◼️「ライトスタッフ/The Right Stuff」(1983年・アメリカ)
監督=フィリップ・カウフマン
主演=サム・シェパード スコット・グレン フレッド・ウォード エド・ハリス デニス・クエイド
宇宙開発競争で米ソが火花を散らしていた1950年代、アメリカのマーキュリー計画の舞台裏を描いた大作。80年代育ちとしては観ておくべき作品だと思うのだが、今回が初鑑賞。屈強な野郎ばっかりの映画だもの、当時の僕はそこで敬遠したんだろな(恥)。
ソビエトに先を越されてばかりの宇宙開発に、焦り始めたアメリカは有人宇宙飛行を実現させるべく、プロジェクトに参加する宇宙飛行士を集める。音速の壁に挑み続けてきたテストパイロットから志願者を募る。選ばれた7人は、困難な任務に挑むと決まっただけでまだ何もやってないのに英雄視される。その一方で開発者たちは彼らを宇宙船を操縦する役割だとは思っていない。そのギャップは次第に埋まり、計画の裏側で男たちが思い悩みつつもタフに向き合う様子が感動的だ。

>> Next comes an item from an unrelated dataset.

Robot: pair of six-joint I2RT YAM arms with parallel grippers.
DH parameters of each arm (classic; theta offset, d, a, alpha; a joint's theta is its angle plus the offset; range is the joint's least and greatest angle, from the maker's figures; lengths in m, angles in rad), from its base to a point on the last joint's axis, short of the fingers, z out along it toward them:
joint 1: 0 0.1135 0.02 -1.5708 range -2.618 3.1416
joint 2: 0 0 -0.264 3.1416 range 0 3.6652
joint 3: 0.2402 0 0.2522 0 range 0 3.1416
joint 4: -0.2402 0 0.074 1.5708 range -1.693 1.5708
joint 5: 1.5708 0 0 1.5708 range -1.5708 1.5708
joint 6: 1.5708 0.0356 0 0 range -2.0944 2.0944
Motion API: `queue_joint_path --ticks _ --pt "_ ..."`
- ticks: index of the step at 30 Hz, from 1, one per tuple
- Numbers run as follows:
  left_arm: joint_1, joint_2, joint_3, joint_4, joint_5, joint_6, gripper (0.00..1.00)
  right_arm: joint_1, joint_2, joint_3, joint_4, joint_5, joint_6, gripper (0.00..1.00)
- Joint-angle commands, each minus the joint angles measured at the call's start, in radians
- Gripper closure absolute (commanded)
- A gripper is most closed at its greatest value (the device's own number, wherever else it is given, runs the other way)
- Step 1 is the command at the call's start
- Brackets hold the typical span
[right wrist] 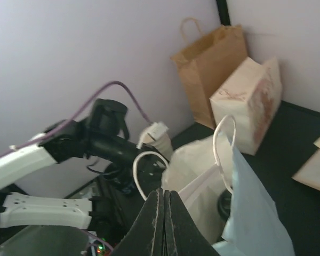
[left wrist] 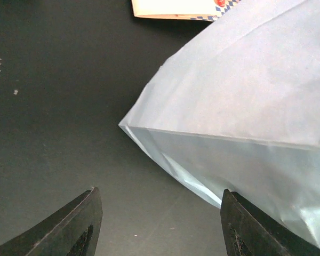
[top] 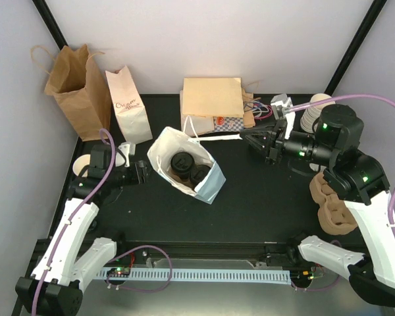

シリアスな場面も多い中、散りばめられたユーモラスな場面が楽しい。初めての有人飛行の発射前に、尿意を堪えるパイロットに管制室は我慢しろと言い続けるのだが、そこにはウォーターサーバーで水を汲んだり、コーヒーをすする職員の姿が重なる編集のセンス。メキシコ人をからかうコメディアンを真似るパイロットの一人が、メキシコ人のスタッフから逆襲される場面も面白い。
「スペース・カウボーイ」でクリント・イーストウッドが「グレン議員も飛んだゼ」と高齢の自分たちが認められないことに反論する場面がある。「ライトスタッフ」でエド・ハリスが演じたのが、マーキュリー計画の一員で、後に77歳でスペースシャトルに搭乗する若き日のジョン・グレン。
ところで、この映画が製作されたのは冷戦真っ只中の1980年代。「ライトスタッフ」の後数年間には、名だたる反ソビエト的な作品が登場する。同じ年には防衛システムが少年にハッキングされる「ウォー・ゲーム」、翌年はソビエトがアメリカ本土に攻めてくる「若き勇者たち」、その翌年が少年がミグを撃ち落とす「アイアンイーグル」、ボクシングの米ソ対決「ロッキー4」。そして「トップガン」と続く。「ライトスタッフ」では、ロケットの炎を向こうで高笑いをするソビエト人がなんとも不気味な印象で映される。これも時代か。
ラストのイェーガーの勇姿。一事を貫く男のカッコよさにシビれる。